Vom Richtplatz zur Parkanlage
Seit 1963 betreiben die Waldburgers im von der Bürgergemeinde Chur gepachteten
Maiensäss das vielgeliebte Restaurant Juchs, wo sich Wanderer und BikerInnen
auf knapp 1400 m ü. M. von den zurückgelegten Wegstrecken erholen. Für
Letztere ist die Fahrt hinauf zum Maiensäss an der westlichen Grenze des
Stadtterritoriums eine echte Herausforderung, die nach der Verköstigungsrast
mit einer rasanten Rückfahrt über die Forststrasse belohnt wird. Vorbei
an der Abzweigung hinauf nach Schönegg (auch das ein gepachtetes Maiensäss
im Besitz der Bürgergemeinde Chur), erreicht man schliesslich die Nähe
der Talsohle beim Kalkofen oberhalb Planggis. Ab 1834 war hier der Richtplatz
von Chur, der danach allerdings nur noch selten benutzt wurde. Die Verlegung
in die Abgeschiedenheit wird als Wechsel vom Ritual des Strafschauspiels
zur diskreteren und zunehmend subtilen Züchtigung bezeichnet.

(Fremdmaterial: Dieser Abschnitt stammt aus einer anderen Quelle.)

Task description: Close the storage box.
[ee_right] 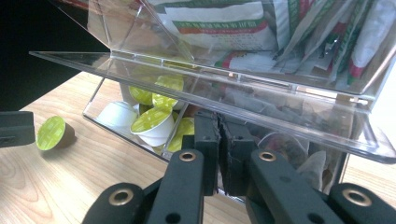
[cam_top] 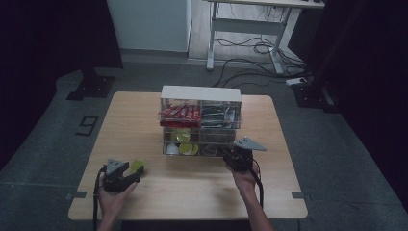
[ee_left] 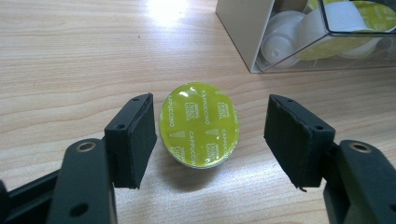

Das war
zuvor anders, als der Scharfrichter seine dunkle Arbeit noch am Fusse
des Pizoggels, auf dem Rosenhügel, verrichtete. 1789 zum Beispiel war
Franz Michel Natter vor dem Rathaus in Chur dem Scharfrichter übergeben
"und von demselben gebunden und durch die obere Reichsstras zur gewöhnlichen
Richtstätte (auf den Rosenhügel) geführt, alswo er entblösst und durch
das Schwert vom Leben zum Tod befördert werden soll - nach diesem soll
sein Haupt auf den Galgen genagelt, und sein Leib zur schaudernden Warnung
für jeden Bösewicht auf das Rad felochten, und alda gelassen werden".
Bis dem Rosenhügel sein grausames Image genommen wurde, dauerte es bis
1848. Auf Initiative des Botanikers Professor Alexander Moritzi wurde
der Galgenhügel in eine Parkanlage umgewandelt, die seither durch das
städtische Gartenbauamt gepflegt wird. Hinauf auf den Hügel führen idyllisch
angelegte Wege, gesäumt von Ruhebänken, und wo einst der Galgen stand
liegt heute ein künstlicher Weiher, in dem Goldfische und Bammeli ihre
Runden drehen.
"Unendliches" Wegnetz
Beim Restaurant Rosenhügel liegt der Ausgangspunkt für Wanderungen durch
das gesamte Pizoggel-Gebiet bis hinauf zu den Spundisköpfen, nach Schönegg
und Juchs. Diesem Umstand wurde schon 1885 gehuldigt. In einem Traktat
empfahl damals ein Doktor Killias seinen Ärztekollegen Chur als Übergangsstation
für "Winterkuranten" aus dem Hochgebirge zu proklamieren. Chur besitze
ein ausgedehntes Netz ebener oder sanft ansteigender, vollkommen staubfreier
Pfade in den schön bestandenen Waldungen der nächsten Umgebung. Jedermann
bekannt sei die windstille Lage der Waldwege im Gebiet des Pizoggels.
Mit Sicherheit waren diese damals aber nicht in so gehfreundlichem Zustand
wie heute. Wie für die Waldpflege sorgen auch dafür die Mannen der Forst-
und Alpverwaltung der Stadt Chur. Sie beschildern und unterhalten nicht
nur die offiziellen Wanderwege, sondern auch die steilen und beschwerlichen
bis hinauf nach Brambrüesch führenden Kehrpfade. Hoch über ihnen schwebt
seit 1957 die Brambrüeschbahn. Mit ihr lässt sich heute der Pizoggel bequem
und schnell erklimmen, um von oben her den Churer Hausberg genussreich
zu durchwandern. Doch aufgepasst: Damit man sich im Ungetüm nicht verheddert,
ist es ratsam, die Anweisungen des Forstamtes zu beachten. Regelmässig
wird der Zustand und die Begehbarkeit der verschiedenen Wanderwege im
städtischen Amtsblatt publiziert. So sind - aktuell - noch bis Ende Oktober
die Bergwege Brambrüesch über die Nesselböden nach Juchs und von Schönegg
nach Juchs gesperrt - Forstequipen sind in einem Grosseinsatz daran, das
"Fell des Mammuts" mit Sägen, Äxten und temporären Seilbahnen zu pflegen.